MoS2 is a promising non-noble metal electrocatalyst for hydrogen evolution reaction (HER). Transition metal doping (TM = Fe, Co, Ni, etc.) into the Mo site of MoS2 is a simple and effective method to improve the catalytic activity of MoS2. However, homogeneous TM-doping suffers from phase segregation due to the different coordination modes between TMS6 and MoS6. Here, we propose a solid-state reaction method with rapid heating and quenching to homogeneously dope TM atoms into the MoS2 lattice.
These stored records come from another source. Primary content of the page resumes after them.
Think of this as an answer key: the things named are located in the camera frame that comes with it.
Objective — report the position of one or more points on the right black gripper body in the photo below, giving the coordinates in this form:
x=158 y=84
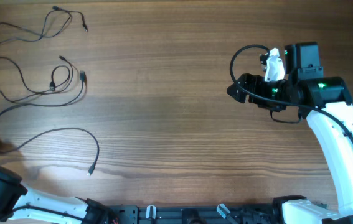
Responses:
x=250 y=88

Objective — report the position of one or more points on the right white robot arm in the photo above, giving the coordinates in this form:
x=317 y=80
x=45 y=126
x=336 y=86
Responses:
x=297 y=79

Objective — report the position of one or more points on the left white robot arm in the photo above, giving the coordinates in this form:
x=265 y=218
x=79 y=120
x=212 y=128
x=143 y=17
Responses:
x=19 y=201

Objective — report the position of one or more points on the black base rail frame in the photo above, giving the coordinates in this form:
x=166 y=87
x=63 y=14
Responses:
x=251 y=213

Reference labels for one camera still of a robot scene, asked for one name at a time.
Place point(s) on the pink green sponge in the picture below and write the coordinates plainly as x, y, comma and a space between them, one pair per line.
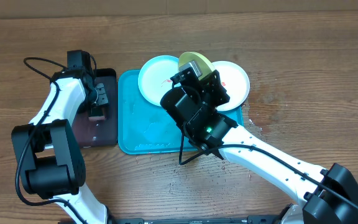
97, 118

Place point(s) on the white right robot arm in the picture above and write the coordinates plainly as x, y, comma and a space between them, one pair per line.
321, 195

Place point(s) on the teal plastic tray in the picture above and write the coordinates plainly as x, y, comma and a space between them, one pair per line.
143, 128

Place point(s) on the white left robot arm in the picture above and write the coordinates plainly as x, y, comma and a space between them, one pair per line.
50, 166

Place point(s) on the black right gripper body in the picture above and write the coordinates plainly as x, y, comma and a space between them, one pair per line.
219, 98

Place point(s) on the yellow plate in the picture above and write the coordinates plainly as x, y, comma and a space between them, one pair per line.
204, 66

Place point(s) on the white plate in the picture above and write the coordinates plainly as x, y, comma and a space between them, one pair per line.
236, 82

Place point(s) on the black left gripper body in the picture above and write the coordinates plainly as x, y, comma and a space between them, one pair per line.
98, 98

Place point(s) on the light blue plate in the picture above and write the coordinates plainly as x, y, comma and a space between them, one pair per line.
154, 77

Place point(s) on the black tray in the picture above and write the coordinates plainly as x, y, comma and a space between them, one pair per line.
100, 133

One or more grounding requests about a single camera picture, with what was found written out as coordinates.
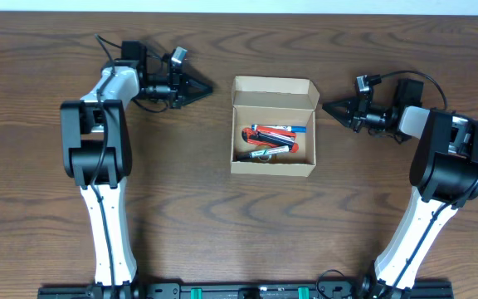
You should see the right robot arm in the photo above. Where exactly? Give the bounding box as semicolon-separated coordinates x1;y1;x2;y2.
322;72;478;298

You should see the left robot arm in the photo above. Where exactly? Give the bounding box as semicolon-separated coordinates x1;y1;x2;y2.
50;41;212;298

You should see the clear tape roll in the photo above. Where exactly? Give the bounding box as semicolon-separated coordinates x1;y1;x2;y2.
256;145;272;163

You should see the black green whiteboard marker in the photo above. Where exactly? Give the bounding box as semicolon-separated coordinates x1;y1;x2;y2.
237;145;290;161

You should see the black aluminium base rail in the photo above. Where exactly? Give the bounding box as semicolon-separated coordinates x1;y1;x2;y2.
37;278;455;299

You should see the left black cable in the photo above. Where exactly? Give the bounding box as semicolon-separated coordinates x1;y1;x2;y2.
87;32;169;299

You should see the cardboard box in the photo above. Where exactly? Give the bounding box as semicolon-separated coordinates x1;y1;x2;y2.
231;76;319;177

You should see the blue whiteboard marker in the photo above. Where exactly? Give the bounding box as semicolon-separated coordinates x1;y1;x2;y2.
251;124;307;133

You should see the orange utility knife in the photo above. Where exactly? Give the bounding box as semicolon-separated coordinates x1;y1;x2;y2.
241;128;279;148
The electrical conductivity of a Co-doped sample (CoxMo1−xS2) is ten times larger than that of pristine MoS2. The CoxMo1−xS2 is applied as an efficient electrocatalyst for the hydrogen evolution reaction, which has an onset potential of HER activity near −65 mV versus RHE and a Tafel slope of 120 mV dec−1, compared with pristine MoS2 (an onset potential of −240 mV versus. RHE, a Tafel slope of 133 mV dec−1). The first-principles calculations reveal that half-filled intermediate bands (IBs) mainly consist of Co 3d orbitals present in the forbidden band of 2H-MoS2 after Co doping. Half-filled IBs in CoxMo1−xS2 account for better electrical conductivity and lower overpotential to promote rapid electron transfer to hydrogen ions, consequently resulting in efficient hydrogen evolution.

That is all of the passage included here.